Gwinnett commissioners on track for fall rail referendum

The exterior of a Gwinnett County Transit bus is displayed at a Gwinnett County Transit bus center near Gwinnett Place Mall in Duluth. County commissioners have agreed to a transit project list that includes more expansion than they can afford. (ALYSSA POINTER/ALYSSA.POINTER@AJC.COM) AJC FILE PHOTO

Gwinnett County commissioners remain on track to put transit expansion on the November ballot, but they did so by delaying a final decision about exactly what will be in the referendum.

The commissioners will vote Tuesday to approve a comprehensive project list that will be sent to the ATL board for approval. Any projects that go before voters in November must be on that list and be approved by the 16-member board of business leaders and government officials.

The list commissioners decided on Thursday, though, has more options than they can afford.

They chose to include what they called an aspirational heavy rail MARTA extension to Gwinnett Place Mall in their proposal, while also moving forward with a transit plan that assumes there will be no heavy rail at all in the county. A bus that connects Gwinnett County to Athens also made the list.

"But we're going to have to whittle it down to a plan," Commissioner Ben Ku said. "How do we do that, and when?"

The answer will come over the next few weeks, as commissioners continue to debate whether or not to expand heavy rail to a proposed transit hub at Jimmy Carter Boulevard. If they don’t, there will be more money for additional local bus routes, bike and pedestrian improvements and increased bus frequency. But rerouted lines will have to connect to the Chamblee and Doraville MARTA stations if there isn’t one in Gwinnett.
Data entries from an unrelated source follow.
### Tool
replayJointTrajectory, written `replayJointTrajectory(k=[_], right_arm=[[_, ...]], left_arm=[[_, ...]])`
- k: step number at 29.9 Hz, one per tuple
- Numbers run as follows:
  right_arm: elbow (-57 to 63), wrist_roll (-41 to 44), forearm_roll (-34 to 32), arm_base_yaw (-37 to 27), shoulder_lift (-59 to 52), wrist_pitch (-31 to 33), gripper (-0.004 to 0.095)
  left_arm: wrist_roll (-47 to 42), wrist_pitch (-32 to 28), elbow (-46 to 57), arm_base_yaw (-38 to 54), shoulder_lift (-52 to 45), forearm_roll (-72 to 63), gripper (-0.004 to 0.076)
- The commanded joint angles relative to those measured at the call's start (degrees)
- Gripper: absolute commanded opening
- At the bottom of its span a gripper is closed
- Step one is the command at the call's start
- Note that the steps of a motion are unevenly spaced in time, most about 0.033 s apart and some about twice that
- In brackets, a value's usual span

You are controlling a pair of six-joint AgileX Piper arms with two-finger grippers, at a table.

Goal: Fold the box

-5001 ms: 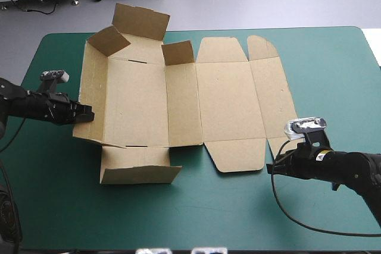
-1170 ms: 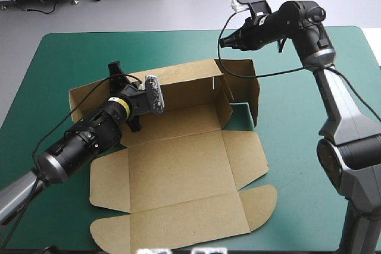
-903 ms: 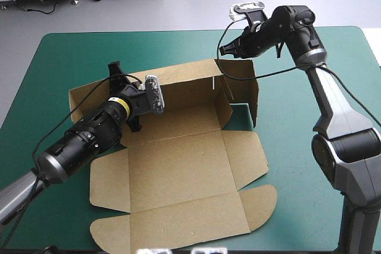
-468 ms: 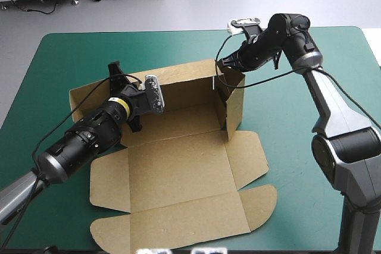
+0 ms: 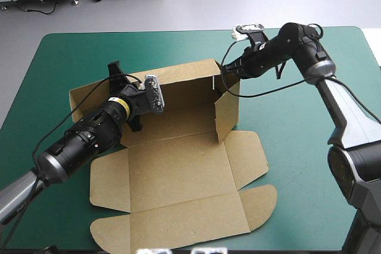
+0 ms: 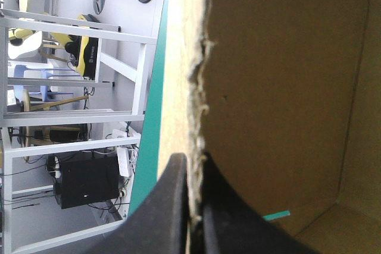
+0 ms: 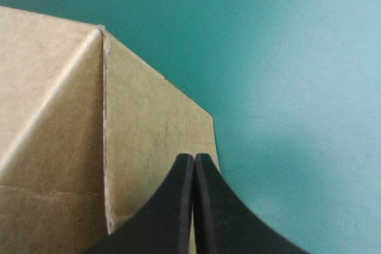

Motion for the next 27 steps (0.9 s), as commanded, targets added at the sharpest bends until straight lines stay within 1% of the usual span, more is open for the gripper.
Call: replayJointTrajectory(k=[1,8,11,15,17,23,27], right_arm=[[5.6,-5.9,9.2,-2.3,-5.8,-8.0,-0.0005],[18.0,-16.7,17.3,-3.7,-11.2,-17.2,-0.0005],[21.7,-22.1,21.8,-3.7,-12.7,-19.3,-0.0005],[25.1,-30.5,28.5,-3.7,-13.7,-20.1,-0.0005],[27.3,-36.1,32.0,-3.7,-14.5,-21.1,-0.0005],[33.8,-46.9,35.4,-3.7,-16.4,-22.4,-0.0005],[37.4,-55.8,41.2,-3.7,-17.3,-22.3,-0.0005]], left_arm=[[-1.6,-2.9,-1.3,-0.3,-1.4,-0.1,-0.0006],[-1.6,-3.2,-1.3,-0.3,-0.9,-0.1,-0.0006],[-1.6,-3.2,-1.3,-0.3,-0.8,-0.3,-0.0006],[-1.6,-3.2,-1.3,-0.3,-0.8,-0.5,-0.0006],[-1.6,-3.0,-1.3,-0.3,-0.8,-0.7,-0.0006],[-1.9,-3.4,-1.3,-0.3,-0.8,-0.7,-0.0006],[-2.3,-3.3,-1.3,-0.3,-0.8,-0.7,-0.0006]])
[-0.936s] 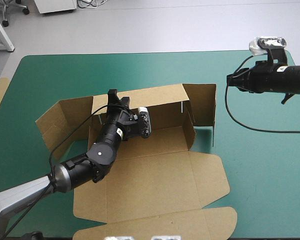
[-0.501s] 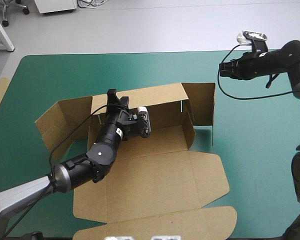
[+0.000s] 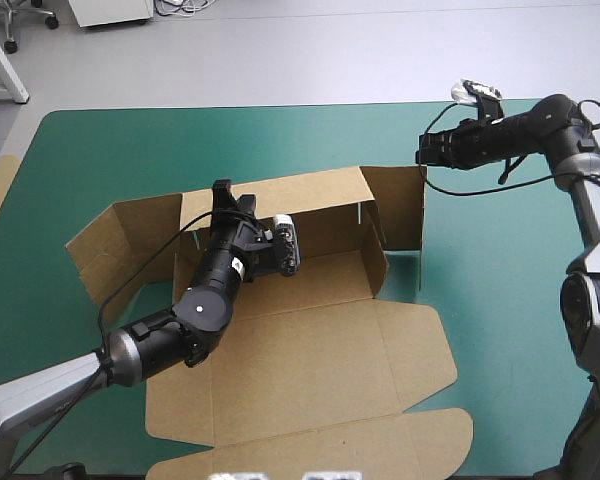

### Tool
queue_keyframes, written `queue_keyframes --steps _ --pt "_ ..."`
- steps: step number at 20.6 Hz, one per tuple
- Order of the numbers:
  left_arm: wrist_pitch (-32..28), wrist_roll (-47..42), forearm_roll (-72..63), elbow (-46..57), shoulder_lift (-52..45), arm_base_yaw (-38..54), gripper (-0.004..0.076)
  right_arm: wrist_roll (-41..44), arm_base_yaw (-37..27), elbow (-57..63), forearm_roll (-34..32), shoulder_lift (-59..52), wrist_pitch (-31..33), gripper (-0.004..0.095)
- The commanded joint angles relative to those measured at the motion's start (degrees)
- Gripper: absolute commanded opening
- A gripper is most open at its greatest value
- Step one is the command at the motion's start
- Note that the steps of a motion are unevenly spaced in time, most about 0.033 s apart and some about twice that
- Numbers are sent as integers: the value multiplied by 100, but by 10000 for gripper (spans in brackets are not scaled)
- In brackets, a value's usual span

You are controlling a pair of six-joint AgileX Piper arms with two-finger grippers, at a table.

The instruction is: Fold the box

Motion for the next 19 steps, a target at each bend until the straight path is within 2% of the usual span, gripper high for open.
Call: queue_keyframes --steps 1,4,7,15,19 --pt "210 -135 385 -143 -190 -21 -10 -176 112 -188 358 -318 249 252" --pt "205 -135 385 -143 -190 -21 -10 -282 123 -145 373 -390 702 252" --pt "205 -135 385 -143 -190 -21 -10 -637 123 415 660 -756 666 252" --pt "115 -135 385 -143 -190 -21 -10 -2776 133 2731 2147 -1931 19 252" --pt "115 -135 385 -143 -190 -21 -10 -3690 145 3365 2613 -2244 17 252"
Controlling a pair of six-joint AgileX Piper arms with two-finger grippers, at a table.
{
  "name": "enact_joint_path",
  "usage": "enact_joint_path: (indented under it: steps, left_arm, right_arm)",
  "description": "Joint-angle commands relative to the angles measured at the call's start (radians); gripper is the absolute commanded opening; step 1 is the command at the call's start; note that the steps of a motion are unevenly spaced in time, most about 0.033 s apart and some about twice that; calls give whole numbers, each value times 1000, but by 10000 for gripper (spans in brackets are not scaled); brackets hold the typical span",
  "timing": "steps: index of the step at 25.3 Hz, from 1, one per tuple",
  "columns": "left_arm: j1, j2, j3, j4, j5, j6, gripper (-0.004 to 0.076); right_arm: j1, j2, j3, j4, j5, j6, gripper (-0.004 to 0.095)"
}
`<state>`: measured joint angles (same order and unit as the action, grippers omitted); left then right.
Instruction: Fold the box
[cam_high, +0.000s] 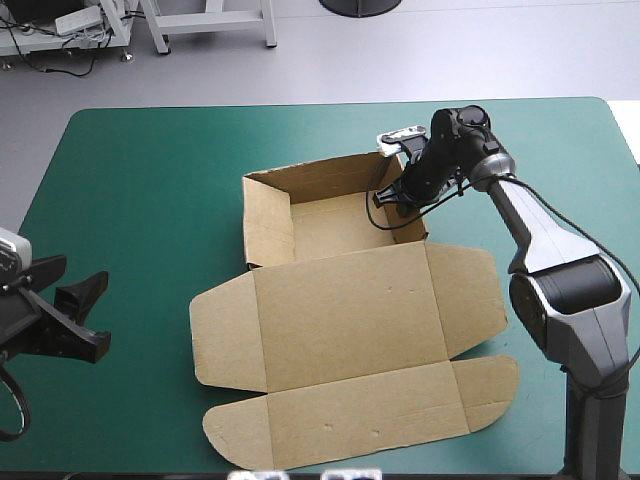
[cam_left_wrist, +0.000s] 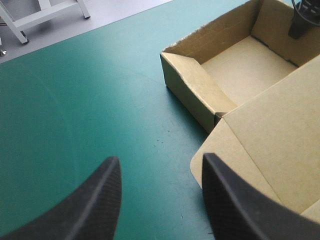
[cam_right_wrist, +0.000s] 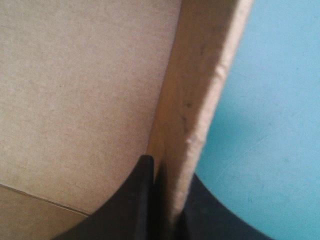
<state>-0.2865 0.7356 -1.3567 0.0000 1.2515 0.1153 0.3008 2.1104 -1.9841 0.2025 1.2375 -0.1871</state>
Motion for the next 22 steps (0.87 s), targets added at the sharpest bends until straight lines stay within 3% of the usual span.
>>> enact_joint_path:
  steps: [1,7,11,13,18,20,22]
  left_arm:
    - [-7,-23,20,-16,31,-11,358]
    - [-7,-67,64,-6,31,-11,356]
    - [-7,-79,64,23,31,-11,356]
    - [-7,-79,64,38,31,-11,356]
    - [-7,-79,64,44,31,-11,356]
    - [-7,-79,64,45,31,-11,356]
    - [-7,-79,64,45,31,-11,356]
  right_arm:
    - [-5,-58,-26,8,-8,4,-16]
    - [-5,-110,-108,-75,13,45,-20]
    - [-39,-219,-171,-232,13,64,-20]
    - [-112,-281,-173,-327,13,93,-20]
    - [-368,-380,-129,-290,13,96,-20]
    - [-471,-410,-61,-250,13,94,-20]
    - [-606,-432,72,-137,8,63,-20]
The ATL board has already approved the county's Connect Gwinnett plan, which voters rejected last year. Those routes are also still options for county commissioners to incorporate into their final plan.
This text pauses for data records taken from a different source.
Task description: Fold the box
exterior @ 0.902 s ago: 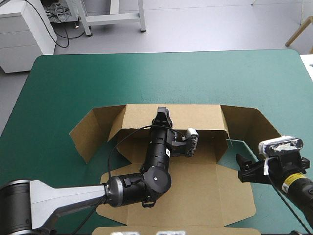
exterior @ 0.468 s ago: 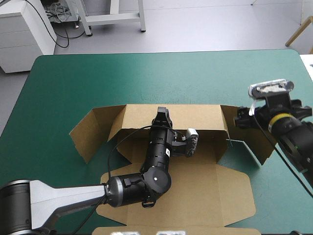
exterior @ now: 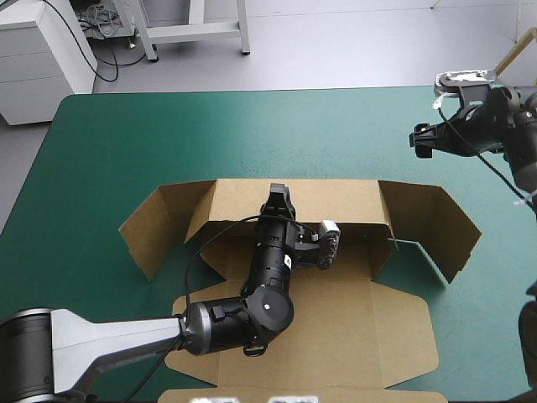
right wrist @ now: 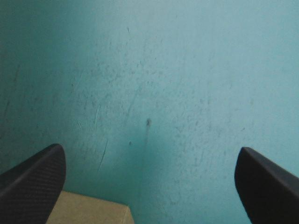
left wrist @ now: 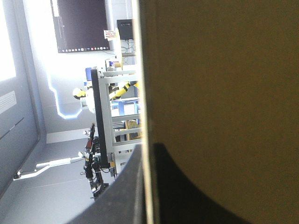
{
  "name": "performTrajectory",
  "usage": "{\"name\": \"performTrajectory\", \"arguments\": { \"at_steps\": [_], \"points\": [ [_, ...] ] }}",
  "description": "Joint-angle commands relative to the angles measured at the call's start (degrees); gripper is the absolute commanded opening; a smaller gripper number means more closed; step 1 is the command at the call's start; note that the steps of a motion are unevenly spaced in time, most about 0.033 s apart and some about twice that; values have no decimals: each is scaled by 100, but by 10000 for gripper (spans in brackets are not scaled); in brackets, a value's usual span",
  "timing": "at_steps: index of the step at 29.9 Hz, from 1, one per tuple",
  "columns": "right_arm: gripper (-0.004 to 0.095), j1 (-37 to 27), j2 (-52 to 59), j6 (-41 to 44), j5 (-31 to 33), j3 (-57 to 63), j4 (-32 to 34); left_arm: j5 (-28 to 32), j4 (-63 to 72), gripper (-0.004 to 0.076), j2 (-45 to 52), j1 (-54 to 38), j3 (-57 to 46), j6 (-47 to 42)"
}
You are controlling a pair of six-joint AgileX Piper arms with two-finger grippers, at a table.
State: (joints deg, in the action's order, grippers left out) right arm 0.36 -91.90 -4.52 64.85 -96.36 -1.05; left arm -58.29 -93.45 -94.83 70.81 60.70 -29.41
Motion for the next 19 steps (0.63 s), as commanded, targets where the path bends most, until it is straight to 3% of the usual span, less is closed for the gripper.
{"name": "performTrajectory", "arguments": {
  "at_steps": [1,19],
  "points": [
    [901,-123,-188,-289,413,-465,-251,-211,-121,-10,235,53,102,-79],
    [901,-123,882,-165,413,1179,-372,-230,49,-10,235,53,102,-79]
  ]
}}
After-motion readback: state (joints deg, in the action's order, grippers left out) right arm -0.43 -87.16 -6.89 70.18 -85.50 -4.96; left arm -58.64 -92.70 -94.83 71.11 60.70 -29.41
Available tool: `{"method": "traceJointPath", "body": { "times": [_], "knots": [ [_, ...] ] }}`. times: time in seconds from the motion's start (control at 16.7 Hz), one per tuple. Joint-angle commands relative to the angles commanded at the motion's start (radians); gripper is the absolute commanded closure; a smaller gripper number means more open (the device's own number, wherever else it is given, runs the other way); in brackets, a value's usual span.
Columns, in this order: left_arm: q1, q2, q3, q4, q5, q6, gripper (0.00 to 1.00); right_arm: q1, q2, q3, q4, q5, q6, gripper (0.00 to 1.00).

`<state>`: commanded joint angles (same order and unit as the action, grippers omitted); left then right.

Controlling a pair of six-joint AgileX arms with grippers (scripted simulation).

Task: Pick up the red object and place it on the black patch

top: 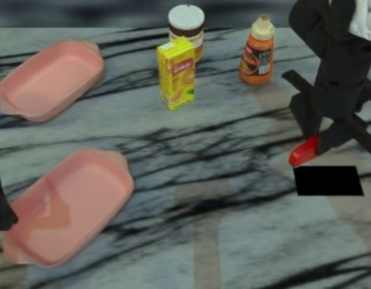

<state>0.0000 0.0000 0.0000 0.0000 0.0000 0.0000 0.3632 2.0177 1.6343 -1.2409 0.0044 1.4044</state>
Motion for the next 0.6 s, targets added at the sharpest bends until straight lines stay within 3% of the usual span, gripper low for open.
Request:
{"method": "traceJointPath", "body": {
  "times": [0.3,0.6],
  "knots": [
    [0.0,0.0,0.0,0.0,0.0,0.0,0.0,-0.084,-0.063,-0.047,0.023,0.0,0.343,1.0],
    [0.0,0.0,0.0,0.0,0.0,0.0,0.0,-0.109,-0.089,-0.062,0.035,-0.002,0.425,1.0]
  ]
}}
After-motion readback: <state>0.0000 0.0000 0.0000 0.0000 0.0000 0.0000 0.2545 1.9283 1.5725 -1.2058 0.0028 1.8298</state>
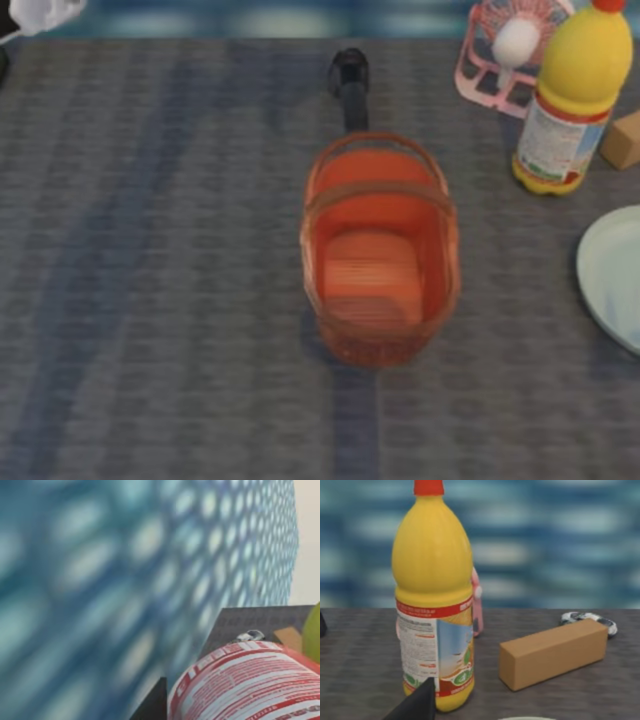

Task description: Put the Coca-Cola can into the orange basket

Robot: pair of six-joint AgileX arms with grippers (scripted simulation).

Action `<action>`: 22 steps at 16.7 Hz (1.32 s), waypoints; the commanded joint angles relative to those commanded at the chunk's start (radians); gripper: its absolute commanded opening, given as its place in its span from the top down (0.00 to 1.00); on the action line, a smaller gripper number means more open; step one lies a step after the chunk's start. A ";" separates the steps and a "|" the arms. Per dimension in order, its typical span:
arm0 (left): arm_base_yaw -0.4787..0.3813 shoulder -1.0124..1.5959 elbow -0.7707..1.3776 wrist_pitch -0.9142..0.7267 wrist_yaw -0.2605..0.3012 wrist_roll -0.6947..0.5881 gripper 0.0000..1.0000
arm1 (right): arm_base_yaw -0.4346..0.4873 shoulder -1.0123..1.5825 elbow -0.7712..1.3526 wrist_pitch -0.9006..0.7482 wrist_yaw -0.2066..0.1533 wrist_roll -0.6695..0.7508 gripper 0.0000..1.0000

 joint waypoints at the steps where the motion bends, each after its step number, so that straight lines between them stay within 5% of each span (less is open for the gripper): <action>1: -0.011 -0.026 -0.041 0.071 0.043 -0.026 1.00 | 0.000 0.000 0.000 0.000 0.000 0.000 0.00; 9: -0.081 -0.072 -0.372 0.384 0.274 -0.256 1.00 | 0.000 0.000 0.000 0.000 0.000 0.000 0.00; 22: -0.075 0.031 -0.455 0.544 0.298 -0.286 1.00 | 0.000 0.000 0.000 0.000 0.000 0.000 0.00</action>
Charlotte Nash, the chair of the county commission, said she didn’t want to take options off the table yet. But the time will come soon when commissioners will have to “face the facts” about what they can afford, she said.

“What we’re trying to get to right now is a project list that includes more than what could be on a referendum,” she said. “We’re putting off the ultimate decision until a little later in the process.”

Once ATL board members have given their blessing to the “highest version” of the plan, commissioners can decide to send less robust offerings to voters said Alan Chapman, the director of Gwinnett’s Department of Transportation.

“That decision will be made later,” Nash said. “Not today.”